# HELP! Ft. Meyers Car Rental,which is better-Thrifty or Dollar?



## Cathyb (Mar 5, 2006)

Researching one week car rental for Sanibel, arriving by Delta at Ft. Meyers airport.  The major car rentals are far more expensive than Thrifty or Dollar and that leaves me skeptical....  

Found Thrifty weekly rate for Compact is $218.63 Grand Total and Dollar almost the same.

Should we chance renting from one of these companies there or bite the bullet and pay more for the Budget/Avis type company.  We will be driving around a lot.   Thanks in advance.


----------



## Debbie0329 (Mar 5, 2006)

*Priceline*

Why not try Priceline?  We have a full size Budget car reserved for this coming Saturday - total with taxes $203.  I put in a bid for $20 a day.

Deb


----------



## jjslats1 (Mar 5, 2006)

I've rented from almost all the rental companies out of RSW airport.
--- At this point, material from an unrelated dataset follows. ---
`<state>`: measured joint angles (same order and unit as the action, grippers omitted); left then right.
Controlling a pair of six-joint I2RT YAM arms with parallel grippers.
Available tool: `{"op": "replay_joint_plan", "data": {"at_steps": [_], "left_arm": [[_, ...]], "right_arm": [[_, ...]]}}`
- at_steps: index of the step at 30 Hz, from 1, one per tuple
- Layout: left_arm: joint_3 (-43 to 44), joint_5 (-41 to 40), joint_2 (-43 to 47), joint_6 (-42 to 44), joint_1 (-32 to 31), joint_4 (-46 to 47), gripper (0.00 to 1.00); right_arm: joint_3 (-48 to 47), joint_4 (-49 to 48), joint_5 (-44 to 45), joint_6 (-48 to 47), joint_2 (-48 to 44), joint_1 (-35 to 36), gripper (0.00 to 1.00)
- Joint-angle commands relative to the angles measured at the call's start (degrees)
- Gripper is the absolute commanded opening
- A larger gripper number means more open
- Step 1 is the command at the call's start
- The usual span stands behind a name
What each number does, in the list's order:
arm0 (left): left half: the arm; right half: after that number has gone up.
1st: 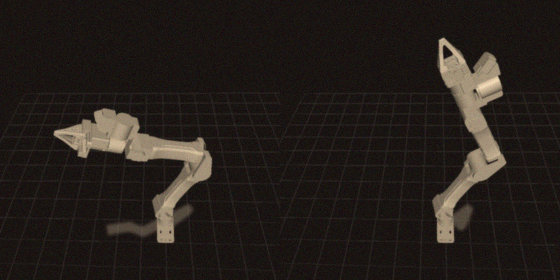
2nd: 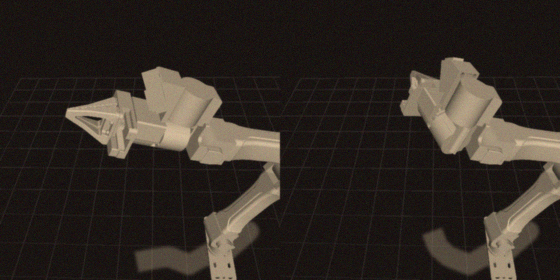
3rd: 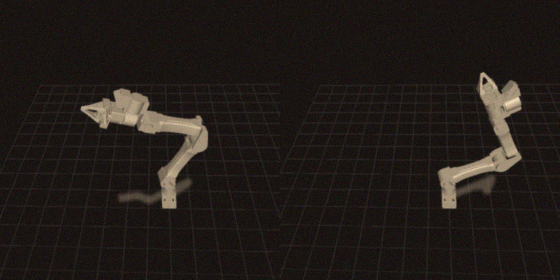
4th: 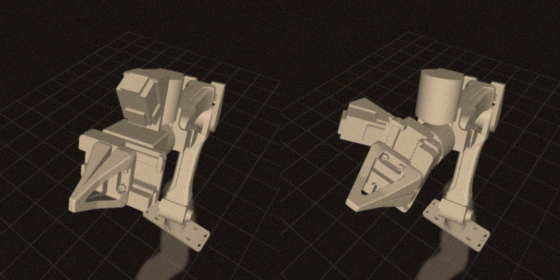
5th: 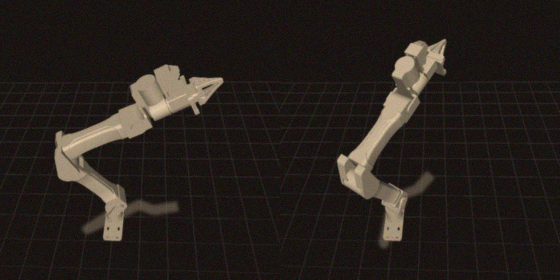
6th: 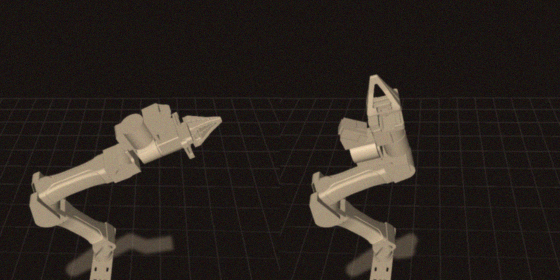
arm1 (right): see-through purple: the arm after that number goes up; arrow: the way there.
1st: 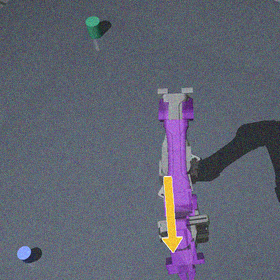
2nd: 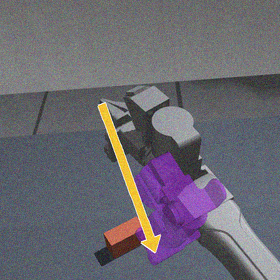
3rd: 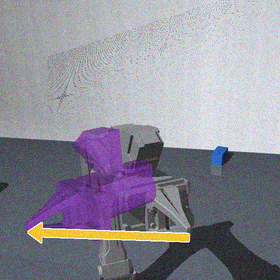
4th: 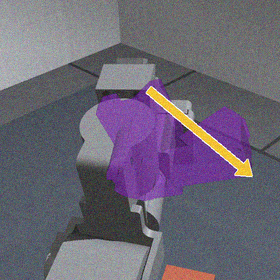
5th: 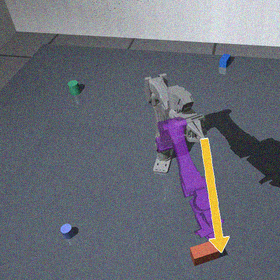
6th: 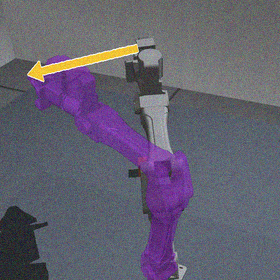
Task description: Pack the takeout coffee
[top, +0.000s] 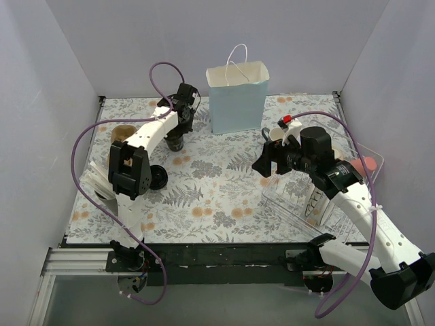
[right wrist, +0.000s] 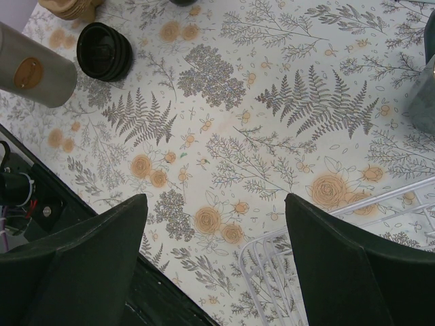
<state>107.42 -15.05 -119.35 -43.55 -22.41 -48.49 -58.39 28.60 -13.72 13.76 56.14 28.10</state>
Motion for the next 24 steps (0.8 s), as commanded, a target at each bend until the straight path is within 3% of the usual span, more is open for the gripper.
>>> {"op": "replay_joint_plan", "data": {"at_steps": [1, 5, 12, 18, 24], "left_arm": [[4.72, -1.03, 5.44, -0.75, -0.35, -0.82, 0.00], [3.07, 9.76, 9.66, -1.62, -0.26, 2.26, 0.00], [-5.87, 12.40, 14.48, -2.77, -0.44, 4.27, 0.00], [-14.41, 21.97, 22.83, 1.88, -0.61, 10.86, 0.00], [-25.06, 26.38, 29.52, 4.35, -0.88, 18.51, 0.00]], "right_arm": [[-1.82, -0.65, -0.61, 0.22, -0.07, -0.24, 0.90], [-0.76, -3.19, -0.52, 1.88, 0.55, -0.24, 0.89], [1.00, -19.71, -3.95, 14.88, 6.08, -0.24, 0.83], [-5.40, -26.75, -5.35, 22.71, 19.52, -0.32, 0.72], [-9.01, -32.55, -8.60, 28.33, 30.50, -0.24, 0.62]]}}
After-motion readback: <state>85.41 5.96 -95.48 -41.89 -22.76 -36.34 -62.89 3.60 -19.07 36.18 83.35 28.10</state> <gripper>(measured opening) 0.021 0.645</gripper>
I have never had a problem with any of them. I was able to save $120.00 for my trip this april by renting through bj's wholsale club from National, $195.00 for a minivan. Thrify is just ouside the airport so you'll have to take a shuttle to check in for the car. I can't remember were dollar is. I would take the best price and keep checking prices until you leave. You might just find a better price.

Jim


----------



## jim71 (Mar 8, 2006)

I think they are related, both owned by the same company in Tulsa, Ok.

Edit:

They are.  http://www.dtag.com/phoenix.zhtml?c=71946&p=irol-home


----------